- President: Mukabaranga Agnès
- Headquarters: Kigali
- Ideology: Christian democracy
- Political position: Centre-right
- Chamber of Deputies: 1 / 80

Website
- pdc-rwanda.rw

= Centrist Democratic Party (Rwanda) =

Political party in Rwanda

The Centrist Democratic Party (Ishyaka riharanira Demokarasi ihuza Abanyarwanda; Parti Démocrate Centriste, PDC) is a political party in Rwanda. It is supportive of the government of Paul Kagame.

==History==
The party was established as the Christian Democratic Party (Parti Démocratique Chrêtien) in 1991 by Jean-Népomuscène Nayinzira.

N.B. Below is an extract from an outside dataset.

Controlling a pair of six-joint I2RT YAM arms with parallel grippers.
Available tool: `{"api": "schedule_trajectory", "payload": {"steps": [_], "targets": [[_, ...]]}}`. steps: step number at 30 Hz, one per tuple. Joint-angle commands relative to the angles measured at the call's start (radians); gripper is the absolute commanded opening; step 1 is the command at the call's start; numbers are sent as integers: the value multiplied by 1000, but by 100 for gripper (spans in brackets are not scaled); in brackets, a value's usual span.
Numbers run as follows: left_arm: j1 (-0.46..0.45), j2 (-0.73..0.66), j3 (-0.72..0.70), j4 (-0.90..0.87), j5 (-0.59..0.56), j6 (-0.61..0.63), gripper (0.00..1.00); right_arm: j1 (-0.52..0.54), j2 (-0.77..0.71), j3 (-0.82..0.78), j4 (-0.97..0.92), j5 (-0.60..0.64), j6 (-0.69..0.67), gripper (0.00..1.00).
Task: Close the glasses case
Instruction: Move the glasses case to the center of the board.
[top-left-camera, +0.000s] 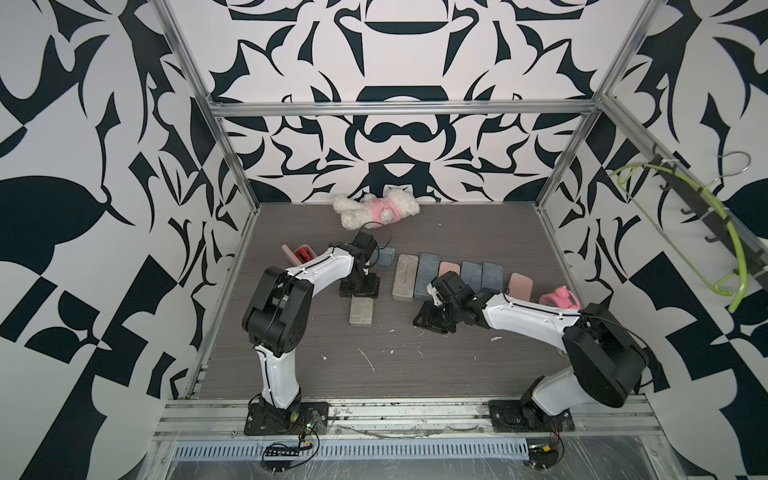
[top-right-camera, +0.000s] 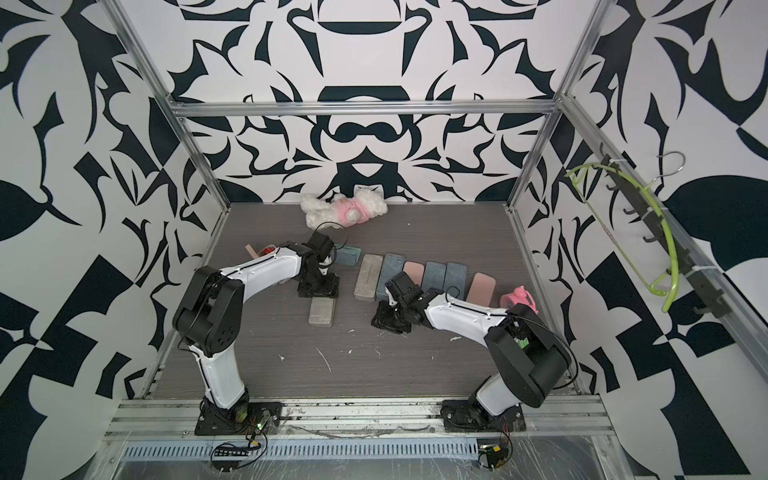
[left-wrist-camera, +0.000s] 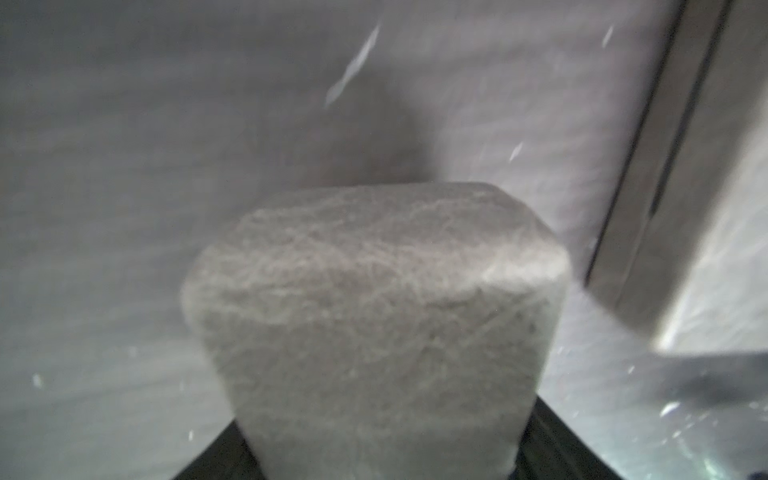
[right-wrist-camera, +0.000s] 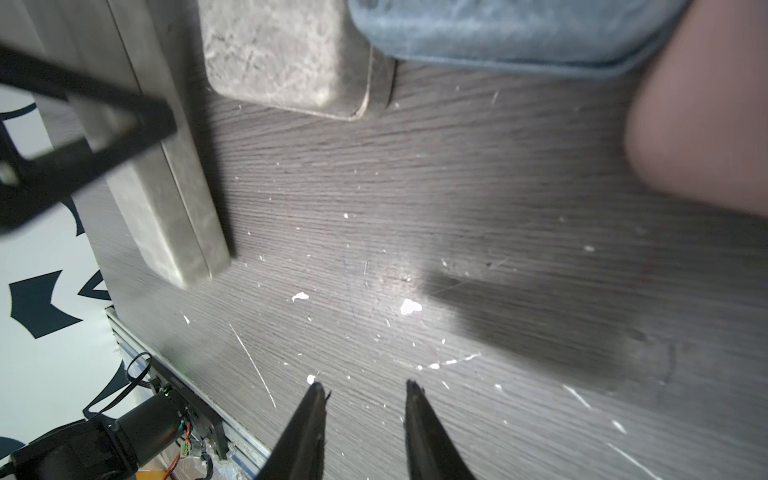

It joined the government in December 1991 and was given a single ministerial post.

In the run-up to the August 2003 presidential elections the party was banned as a result of a constitutional prohibition on religious-based parties. The party was reconstituted as the Centrist Democratic Party in time to contest the September parliamentary 2003 elections, in which it allied itself with the ruling Rwandan Patriotic Front, winning three seats. PDC leader Alfred Mukezamfura was elected Speaker of the Chamber of Deputies.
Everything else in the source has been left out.